The mortality of disseminated talaromycosis with antifungal therapy ranges from 10 to 30% [6]. In a few previously published papers, the majority of talaromycosis cases with gastrointestinal bleeding and hemorrhagic shock resulted in death [8,9,10], and experiences of successful treatment are not available. Bleeding in a case of gastrointestinal talaromycosis complicated by intestinal hemorrhage temporarily stopped after endoscopic hemostasis therapy with 1:1 epinephrine solution injected around the lesion. Intestinal bleeding had another two relapses and achieved spontaneous remission. However, hemorrhagic shock was not mentioned in this case [11].

This was a case of gastrointestinal talaromycosis complicated by repeated gastrointestinal hemorrhage and hemorrhagic shock successfully treated by internal medicine. His successful treatment could be attributed to the following factors. First, he was suspected of talaromycosis on the day of admission, and all tests revolved around confirming talaromycosis and screening for other diseases such as tuberculosis, cytomegalovirus disease, lymphoma, Crohn’s disease and so on. Secondly, in the absence of amphotericin, we administered voriconazole as a temporary, transitional antifungal treatment rather than waiting; as a result, related tests such as PCT, CRP, PLT and liver function were improved significantly before amphotericin B administration. Thirdly, when the patient had active gastrointestinal bleeding and hemorrhagic shock, intravenous fluid resuscitation and hemostatic therapy such as octreotide was started timely, and necessary blood transfusion was provided according to relevant guidelines [12,13,14,15]. Fourthly, when the patient declined the treatment, proper assessment of his condition prompted us to provide free treatment for a period of time.

However, there are still some points that deserve reflection and vigilance. First, the patient was highly suspected with talaromycosis on the day of admission but was not provided diagnostic antifungal therapy timely. The timing of diagnostic antifungal therapy needs to be further assessed and adapted according to the individual’s clinical situation. Secondly, in terms of examination, one could be more active in order to obtain early etiological diagnosis. Metagenomic next-generation sequencing may be a rapid and effective diagnosis approach [11, 16], although this test is quite expensive. Antigen detection such as Mp1p immunoassay and GM assay may also assist in the rapid diagnosis of Talaromyces marneffei infection [17, 18]. Thirdly, obvious gastrointestinal bleeding occurred in this patient only after gastrointestinal endoscopy, which indicates that the bleeding may be related to endoscopic biopsy trauma rather than the gastrointestinal talaromycosis itself. Whether it is necessary to perform prophylactic hemostatic therapy after gastrointestinal mucosal biopsy requires further study.

It is important to emphasize that when confronted with gastrointestinal hemorrhage and hemorrhagic shock, intravenous fluid resuscitation with crystalloids should be started on presentation. Blood transfusion shows both a decreased risk of rebleeding and a mortality benefit [12, 13]. Current guidelines recommend transfusion of red cells to maintain a hemoglobin level of more than 7 g per deciliter in most patients [14, 15, 19, 20]. If the patient's blood pressure is still low and life-threatening, appropriate intravenous infusion of noradrenaline, dopamine and other vasoactive drugs can be performed to temporarily maintain systolic blood pressure above 90 mmHg, to avoid prolonged blood perfusion insufficiency of vital organs and gain time for further rescue [20].

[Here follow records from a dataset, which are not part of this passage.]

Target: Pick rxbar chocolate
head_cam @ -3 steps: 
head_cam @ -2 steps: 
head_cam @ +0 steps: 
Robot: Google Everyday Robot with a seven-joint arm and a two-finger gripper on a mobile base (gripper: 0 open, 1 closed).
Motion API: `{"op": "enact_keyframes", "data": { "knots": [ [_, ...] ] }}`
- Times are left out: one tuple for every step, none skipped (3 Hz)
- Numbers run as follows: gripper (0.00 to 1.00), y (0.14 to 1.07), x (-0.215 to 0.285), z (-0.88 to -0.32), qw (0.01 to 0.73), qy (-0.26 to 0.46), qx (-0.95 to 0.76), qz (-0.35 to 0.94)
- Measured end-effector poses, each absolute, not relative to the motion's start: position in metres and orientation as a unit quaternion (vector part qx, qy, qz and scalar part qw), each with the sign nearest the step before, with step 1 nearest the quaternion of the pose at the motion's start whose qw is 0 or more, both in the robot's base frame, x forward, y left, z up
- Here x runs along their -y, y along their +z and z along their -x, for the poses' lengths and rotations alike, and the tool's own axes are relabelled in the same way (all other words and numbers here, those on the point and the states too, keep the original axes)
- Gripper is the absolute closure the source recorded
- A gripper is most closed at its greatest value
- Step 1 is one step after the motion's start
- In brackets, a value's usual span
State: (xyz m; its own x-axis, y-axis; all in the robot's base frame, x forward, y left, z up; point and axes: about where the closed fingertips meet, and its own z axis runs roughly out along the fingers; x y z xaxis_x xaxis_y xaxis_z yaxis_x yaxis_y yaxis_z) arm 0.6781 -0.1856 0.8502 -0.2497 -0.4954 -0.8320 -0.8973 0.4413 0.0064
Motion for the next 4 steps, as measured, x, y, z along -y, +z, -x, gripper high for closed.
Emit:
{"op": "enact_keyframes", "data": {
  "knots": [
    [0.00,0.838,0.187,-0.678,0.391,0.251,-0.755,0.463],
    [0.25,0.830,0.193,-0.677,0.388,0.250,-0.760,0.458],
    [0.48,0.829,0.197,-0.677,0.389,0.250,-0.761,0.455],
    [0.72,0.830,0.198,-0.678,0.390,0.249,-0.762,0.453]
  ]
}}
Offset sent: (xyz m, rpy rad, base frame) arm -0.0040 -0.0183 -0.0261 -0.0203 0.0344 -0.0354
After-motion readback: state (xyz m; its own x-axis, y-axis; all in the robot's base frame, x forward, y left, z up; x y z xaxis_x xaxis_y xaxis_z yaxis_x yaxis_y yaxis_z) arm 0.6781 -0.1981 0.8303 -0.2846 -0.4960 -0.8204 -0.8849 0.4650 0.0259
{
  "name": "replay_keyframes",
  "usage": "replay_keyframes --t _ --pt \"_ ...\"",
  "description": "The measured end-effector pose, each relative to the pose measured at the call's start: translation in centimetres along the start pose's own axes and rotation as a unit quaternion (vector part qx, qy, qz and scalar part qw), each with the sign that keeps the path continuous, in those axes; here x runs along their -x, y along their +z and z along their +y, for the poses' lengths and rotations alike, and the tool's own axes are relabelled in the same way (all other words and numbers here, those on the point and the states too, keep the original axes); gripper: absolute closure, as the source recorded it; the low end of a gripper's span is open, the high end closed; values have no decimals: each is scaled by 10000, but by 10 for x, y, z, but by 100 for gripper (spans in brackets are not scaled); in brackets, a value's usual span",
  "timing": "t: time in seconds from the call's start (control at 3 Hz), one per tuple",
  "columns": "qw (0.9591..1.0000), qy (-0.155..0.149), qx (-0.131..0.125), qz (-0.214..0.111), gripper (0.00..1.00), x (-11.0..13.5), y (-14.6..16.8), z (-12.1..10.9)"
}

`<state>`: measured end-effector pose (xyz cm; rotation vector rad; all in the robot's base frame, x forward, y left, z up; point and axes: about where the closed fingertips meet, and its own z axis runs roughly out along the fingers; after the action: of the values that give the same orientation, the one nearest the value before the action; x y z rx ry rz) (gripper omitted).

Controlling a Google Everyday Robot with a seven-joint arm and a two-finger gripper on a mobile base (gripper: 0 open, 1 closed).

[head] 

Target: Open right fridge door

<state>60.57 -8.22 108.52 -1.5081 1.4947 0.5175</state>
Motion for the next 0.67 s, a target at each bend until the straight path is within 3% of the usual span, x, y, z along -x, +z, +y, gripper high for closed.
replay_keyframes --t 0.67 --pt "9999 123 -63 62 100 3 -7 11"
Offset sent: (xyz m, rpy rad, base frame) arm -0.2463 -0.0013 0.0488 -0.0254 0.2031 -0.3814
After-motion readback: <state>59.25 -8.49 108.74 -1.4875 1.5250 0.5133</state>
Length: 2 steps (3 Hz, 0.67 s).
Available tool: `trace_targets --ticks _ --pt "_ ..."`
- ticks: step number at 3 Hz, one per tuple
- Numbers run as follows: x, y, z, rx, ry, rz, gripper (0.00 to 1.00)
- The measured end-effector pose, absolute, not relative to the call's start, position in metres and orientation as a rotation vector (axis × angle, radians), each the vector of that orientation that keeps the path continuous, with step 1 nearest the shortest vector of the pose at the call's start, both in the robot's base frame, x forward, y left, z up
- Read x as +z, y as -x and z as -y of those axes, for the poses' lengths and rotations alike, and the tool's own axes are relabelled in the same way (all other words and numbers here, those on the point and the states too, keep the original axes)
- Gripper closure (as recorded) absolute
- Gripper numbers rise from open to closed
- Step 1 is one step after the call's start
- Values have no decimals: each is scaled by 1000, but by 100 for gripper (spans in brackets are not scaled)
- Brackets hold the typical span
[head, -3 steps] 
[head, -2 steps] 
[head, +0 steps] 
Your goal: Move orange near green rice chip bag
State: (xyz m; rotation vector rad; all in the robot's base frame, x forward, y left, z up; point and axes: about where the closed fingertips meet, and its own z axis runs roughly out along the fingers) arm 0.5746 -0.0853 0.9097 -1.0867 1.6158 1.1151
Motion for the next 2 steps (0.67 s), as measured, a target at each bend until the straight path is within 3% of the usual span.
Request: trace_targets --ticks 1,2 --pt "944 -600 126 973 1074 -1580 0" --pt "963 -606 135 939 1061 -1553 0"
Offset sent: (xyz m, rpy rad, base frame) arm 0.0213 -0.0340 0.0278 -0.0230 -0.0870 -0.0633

In conclusion, disseminated talaromycosis complicated by recurrent gastrointestinal bleeding and hemorrhagic shock is fatal. Early diagnosis and treatment of Talaromyces marneffei, intravenous fluid resuscitation, hemostatic therapy and blood transfusion are all essential for clinical management. Such cases often require multidisciplinary teamwork. It is also necessary to warn about the possibility of bleeding induced or aggravated by endoscopic biopsy trauma. Finally, any clinical decision must be taken according to the individual’s clinical situation and available resources.